A system that provides measurements of speech distortion that correspond closely to user perceptions of speech distortion is provided. The system calculates and analyzes first and second discrete derivatives to detect and determine the incidence of change in the voice waveform that would not have been made by human articulation because natural voice signals change at a limited rate. Statistical analysis is performed of both the first and second discrete derivatives to detect speech distortion by looking at the distribution of the signals. For example, the kurtosis of the signals is analyzed as well as the number of times these values exceed a predetermined threshold. Additionally, the number of times the first derivative data is less than a predetermined low value is analyzed to provide a level of speech distortion and clipping of the signal due to lost data packets.

Description

BACKGROUND OF THE INVENTION
1. Field of Invention
The present invention relates generally to telephony and, more particularly, to measuring the level of speech distortion in transmitted voice waveforms.

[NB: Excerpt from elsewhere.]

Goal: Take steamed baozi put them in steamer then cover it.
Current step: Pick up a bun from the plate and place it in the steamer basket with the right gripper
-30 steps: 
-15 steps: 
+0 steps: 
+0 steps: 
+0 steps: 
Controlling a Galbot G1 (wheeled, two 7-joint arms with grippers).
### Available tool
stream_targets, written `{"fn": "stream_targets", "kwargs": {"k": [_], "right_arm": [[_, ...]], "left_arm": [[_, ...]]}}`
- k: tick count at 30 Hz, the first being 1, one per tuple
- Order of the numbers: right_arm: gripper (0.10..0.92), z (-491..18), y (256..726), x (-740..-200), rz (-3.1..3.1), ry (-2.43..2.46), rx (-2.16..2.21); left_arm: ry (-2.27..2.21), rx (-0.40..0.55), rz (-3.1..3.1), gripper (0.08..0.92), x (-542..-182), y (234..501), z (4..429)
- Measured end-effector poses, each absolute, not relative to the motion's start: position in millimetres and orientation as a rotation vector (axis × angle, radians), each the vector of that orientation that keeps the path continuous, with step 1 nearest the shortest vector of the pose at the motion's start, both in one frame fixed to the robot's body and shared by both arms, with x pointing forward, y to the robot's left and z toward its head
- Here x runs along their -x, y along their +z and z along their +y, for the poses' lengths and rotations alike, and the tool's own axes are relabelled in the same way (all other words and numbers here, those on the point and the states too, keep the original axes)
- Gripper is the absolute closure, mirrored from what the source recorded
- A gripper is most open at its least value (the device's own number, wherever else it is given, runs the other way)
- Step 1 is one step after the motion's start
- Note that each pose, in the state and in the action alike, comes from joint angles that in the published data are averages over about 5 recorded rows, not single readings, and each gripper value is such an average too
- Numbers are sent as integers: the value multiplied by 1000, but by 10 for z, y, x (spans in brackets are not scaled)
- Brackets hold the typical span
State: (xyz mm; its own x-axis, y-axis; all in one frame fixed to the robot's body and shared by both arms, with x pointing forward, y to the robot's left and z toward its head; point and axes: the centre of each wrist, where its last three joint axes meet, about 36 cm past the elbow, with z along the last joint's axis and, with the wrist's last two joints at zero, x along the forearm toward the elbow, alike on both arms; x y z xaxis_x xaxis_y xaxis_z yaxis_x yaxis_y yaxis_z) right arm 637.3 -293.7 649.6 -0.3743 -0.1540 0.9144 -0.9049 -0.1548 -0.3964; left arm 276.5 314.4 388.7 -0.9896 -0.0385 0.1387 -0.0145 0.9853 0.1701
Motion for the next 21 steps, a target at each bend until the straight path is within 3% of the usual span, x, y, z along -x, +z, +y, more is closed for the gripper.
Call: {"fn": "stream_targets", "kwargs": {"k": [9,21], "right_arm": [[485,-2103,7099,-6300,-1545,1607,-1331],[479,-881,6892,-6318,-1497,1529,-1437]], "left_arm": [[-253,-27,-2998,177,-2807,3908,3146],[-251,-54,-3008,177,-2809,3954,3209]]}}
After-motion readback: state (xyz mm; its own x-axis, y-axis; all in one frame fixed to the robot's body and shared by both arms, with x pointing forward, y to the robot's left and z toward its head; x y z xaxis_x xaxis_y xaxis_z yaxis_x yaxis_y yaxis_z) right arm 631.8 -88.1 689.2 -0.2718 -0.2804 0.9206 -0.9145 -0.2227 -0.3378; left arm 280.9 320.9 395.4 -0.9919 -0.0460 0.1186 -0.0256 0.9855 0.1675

2. Discussion of the Related Art
When viewed from the perspective of the user of a telephone, the quality of a voice telephone connection depends in very large part on how the speaker's voice on the other end of the call sounds to the listener. In particular, it is well known that users will base their assessment of the quality of each call on what might be called clarity, as determined by at least four independent characteristics:
(1) Volume of the received voice signal, which will determine whether the user will find the speech to be too loud or too soft;
(2) Noise on the line, such as static, popping, and crackle, which will determine whether the listener will have difficulty separating the speech from background noise;
(3) Echo on the line, which will determine whether speakers will be distracted by hearing their own voice echoed back to them as they are talking; and
(4) Speech distortion, caused by conditions on the telephone connection that will make the distant speaker sound “tinny,” or “raspy,” or otherwise distort the voice in ways that cannot be duplicated in natural, face-to-face conversation.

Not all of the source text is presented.